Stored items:
━━━━━━━━

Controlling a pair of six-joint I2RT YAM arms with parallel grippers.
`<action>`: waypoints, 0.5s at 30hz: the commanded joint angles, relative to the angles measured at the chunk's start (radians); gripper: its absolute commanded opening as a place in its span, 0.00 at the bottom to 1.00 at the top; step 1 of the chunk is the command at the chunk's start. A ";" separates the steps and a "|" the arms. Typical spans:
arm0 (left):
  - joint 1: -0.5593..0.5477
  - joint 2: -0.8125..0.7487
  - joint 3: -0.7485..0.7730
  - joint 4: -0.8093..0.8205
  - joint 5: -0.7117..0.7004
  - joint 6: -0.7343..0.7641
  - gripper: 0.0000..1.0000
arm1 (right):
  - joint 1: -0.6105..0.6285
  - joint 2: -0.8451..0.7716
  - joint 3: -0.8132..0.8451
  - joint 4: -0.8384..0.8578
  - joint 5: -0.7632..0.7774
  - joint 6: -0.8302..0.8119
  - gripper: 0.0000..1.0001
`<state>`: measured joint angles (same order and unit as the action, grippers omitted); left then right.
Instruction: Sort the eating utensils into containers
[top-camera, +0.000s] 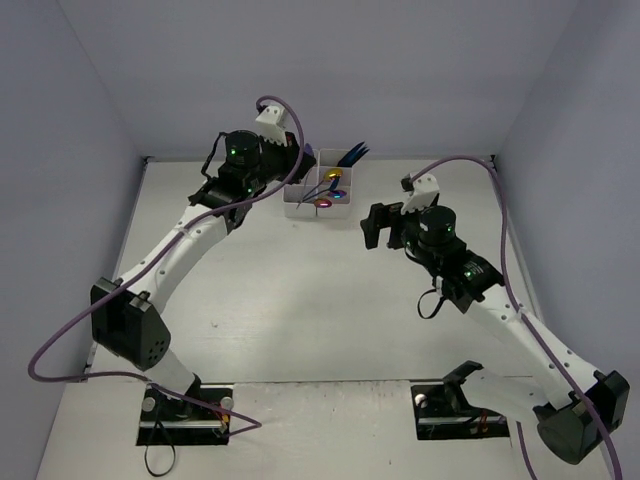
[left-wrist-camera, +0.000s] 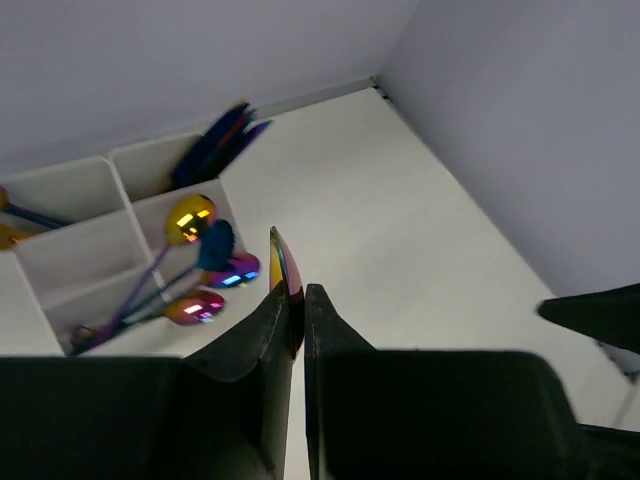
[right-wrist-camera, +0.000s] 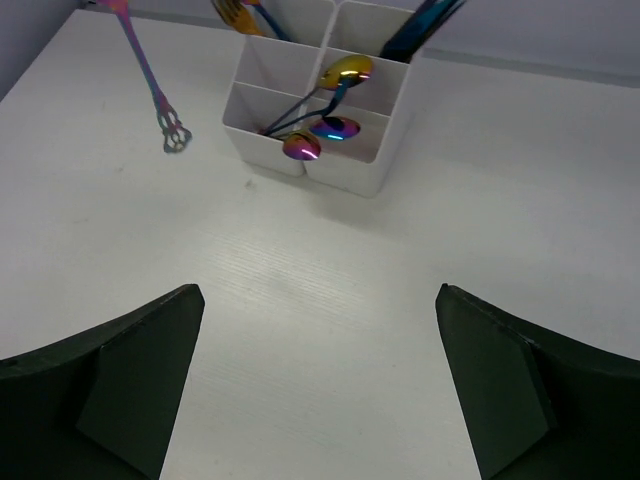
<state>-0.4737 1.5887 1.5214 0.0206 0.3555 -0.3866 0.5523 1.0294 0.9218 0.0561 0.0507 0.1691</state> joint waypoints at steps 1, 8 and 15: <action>0.030 0.096 0.133 0.105 -0.011 0.238 0.00 | -0.049 -0.034 0.005 -0.029 0.087 0.045 1.00; 0.076 0.284 0.257 0.151 -0.001 0.260 0.00 | -0.121 -0.105 -0.017 -0.089 0.066 0.048 1.00; 0.081 0.387 0.269 0.230 -0.005 0.249 0.00 | -0.154 -0.129 -0.024 -0.121 0.051 0.031 1.00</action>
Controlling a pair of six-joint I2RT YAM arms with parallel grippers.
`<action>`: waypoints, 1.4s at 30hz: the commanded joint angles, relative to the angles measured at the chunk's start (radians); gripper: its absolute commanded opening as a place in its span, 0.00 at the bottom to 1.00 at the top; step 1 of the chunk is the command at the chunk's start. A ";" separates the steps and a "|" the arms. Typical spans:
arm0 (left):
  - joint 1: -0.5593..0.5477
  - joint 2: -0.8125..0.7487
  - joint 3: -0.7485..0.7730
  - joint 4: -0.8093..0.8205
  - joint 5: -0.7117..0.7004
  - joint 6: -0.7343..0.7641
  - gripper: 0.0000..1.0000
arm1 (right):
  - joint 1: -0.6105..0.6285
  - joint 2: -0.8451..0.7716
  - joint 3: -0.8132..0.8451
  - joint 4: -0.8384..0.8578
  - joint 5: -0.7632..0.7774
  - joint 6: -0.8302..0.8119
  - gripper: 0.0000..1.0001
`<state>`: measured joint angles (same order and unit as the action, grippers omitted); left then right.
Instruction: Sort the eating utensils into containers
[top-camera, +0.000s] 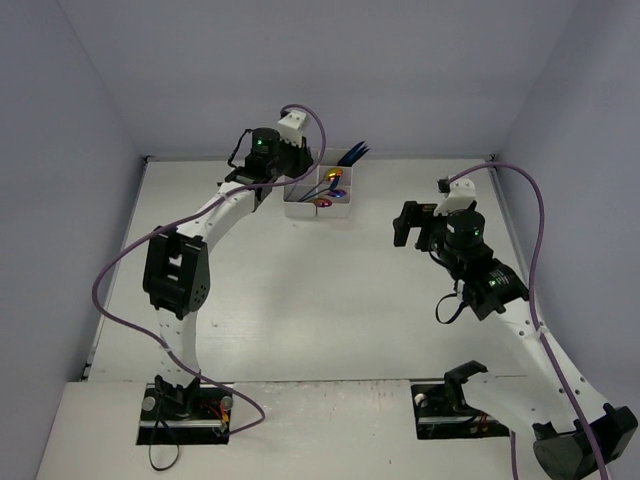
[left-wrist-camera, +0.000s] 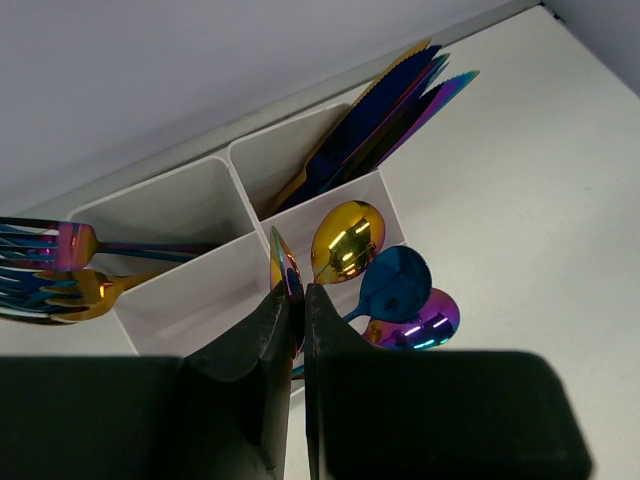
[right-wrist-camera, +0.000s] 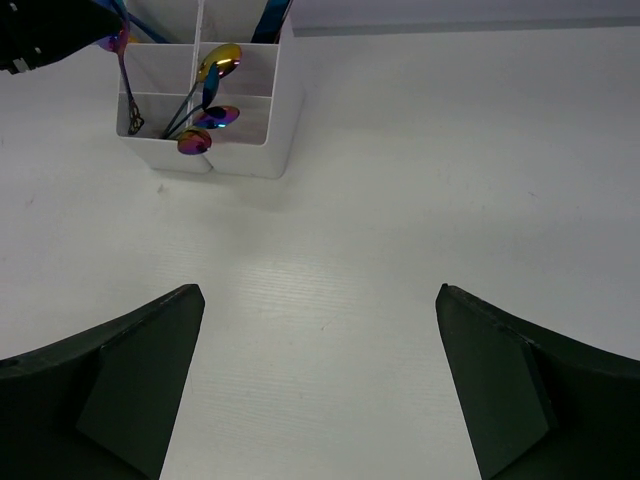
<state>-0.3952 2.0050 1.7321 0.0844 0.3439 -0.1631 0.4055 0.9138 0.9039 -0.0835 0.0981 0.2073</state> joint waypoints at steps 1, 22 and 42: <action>0.002 -0.024 0.046 0.192 0.009 0.024 0.00 | -0.008 -0.013 -0.007 0.016 0.005 -0.008 1.00; -0.017 -0.063 -0.119 0.232 -0.043 -0.018 0.46 | -0.017 -0.006 0.036 -0.016 0.080 -0.017 1.00; 0.009 -0.966 -0.468 -0.403 -0.557 -0.013 0.91 | -0.022 -0.143 0.148 -0.046 0.393 -0.052 1.00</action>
<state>-0.3999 1.1998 1.3534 -0.0741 -0.0222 -0.1582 0.3912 0.8186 1.0428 -0.1767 0.3186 0.1302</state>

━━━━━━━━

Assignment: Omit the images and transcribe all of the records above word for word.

Finished exercise:
Controlling a pair of six-joint I2RT YAM arms with parallel grippers.
`<action>`: waypoints, 0.5s at 30hz: the commanded joint angles, relative to the angles measured at the chunk's start (radians); gripper: its absolute commanded opening as a place in its span, 0.00 at the bottom to 1.00 at the top; step 1 of the chunk is the command at the chunk's start. A ";" separates the steps and a "|" the arms. Typical spans:
arm0 (left):
  - joint 1: -0.5593..0.5477
  - joint 2: -0.8125..0.7487
  - joint 3: -0.7485..0.7730
  - joint 4: -0.8093..0.8205
  - joint 5: -0.7117..0.7004
  - joint 6: -0.7343..0.7641
  - gripper: 0.0000..1.0000
arm1 (right):
  - joint 1: -0.6105..0.6285
  - joint 2: -0.8451..0.7716
  - joint 3: -0.8132..0.8451
  - joint 4: -0.8384..0.8578
  - joint 5: -0.7632..0.7774
  - joint 6: -0.8302..0.8119
  - gripper: 0.0000..1.0001
`<state>`: measured joint angles (same order and unit as the action, grippers omitted); left then right.
Instruction: Sort the eating utensils into containers
[top-camera, +0.000s] 
[left-wrist-camera, +0.000s] 
[right-wrist-camera, +0.000s] 
<state>-0.4737 1.5887 1.5214 0.0206 0.3555 -0.3866 0.5523 1.0294 0.9218 0.0561 0.0507 0.1691</state> joint waypoints at steps 1, 8 and 15: <action>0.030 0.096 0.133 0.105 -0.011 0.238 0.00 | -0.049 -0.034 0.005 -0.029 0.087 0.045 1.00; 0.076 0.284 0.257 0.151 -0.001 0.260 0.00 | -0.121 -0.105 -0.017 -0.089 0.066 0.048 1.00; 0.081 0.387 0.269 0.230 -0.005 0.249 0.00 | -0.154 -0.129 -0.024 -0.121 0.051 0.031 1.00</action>
Controlling a pair of six-joint I2RT YAM arms with parallel grippers.
`<action>`: waypoints, 1.4s at 30hz: the commanded joint angles, relative to the angles measured at the chunk's start (radians); gripper: its absolute commanded opening as a place in its span, 0.00 at the bottom to 1.00 at the top; step 1 of the chunk is the command at the chunk's start. A ";" separates the steps and a "|" the arms. Typical spans:
arm0 (left):
  - joint 1: -0.5593..0.5477
  - joint 2: -0.8125..0.7487
  - joint 3: -0.7485..0.7730
  - joint 4: -0.8093..0.8205
  - joint 5: -0.7117..0.7004
  - joint 6: -0.7343..0.7641
  - gripper: 0.0000..1.0000
arm1 (right):
  - joint 1: -0.6105..0.6285
  - joint 2: -0.8451..0.7716
  - joint 3: -0.8132..0.8451
  - joint 4: -0.8384..0.8578
  - joint 5: -0.7632..0.7774
  - joint 6: -0.8302..0.8119
  - gripper: 0.0000..1.0001
`<state>`: measured joint angles (same order and unit as the action, grippers omitted); left then right.
Instruction: Sort the eating utensils into containers
[top-camera, +0.000s] 
[left-wrist-camera, +0.000s] 
[right-wrist-camera, +0.000s] 
<state>-0.3952 2.0050 1.7321 0.0844 0.3439 -0.1631 0.4055 0.9138 0.9039 -0.0835 0.0981 0.2073</state> joint waypoints at steps 1, 22 and 42: <action>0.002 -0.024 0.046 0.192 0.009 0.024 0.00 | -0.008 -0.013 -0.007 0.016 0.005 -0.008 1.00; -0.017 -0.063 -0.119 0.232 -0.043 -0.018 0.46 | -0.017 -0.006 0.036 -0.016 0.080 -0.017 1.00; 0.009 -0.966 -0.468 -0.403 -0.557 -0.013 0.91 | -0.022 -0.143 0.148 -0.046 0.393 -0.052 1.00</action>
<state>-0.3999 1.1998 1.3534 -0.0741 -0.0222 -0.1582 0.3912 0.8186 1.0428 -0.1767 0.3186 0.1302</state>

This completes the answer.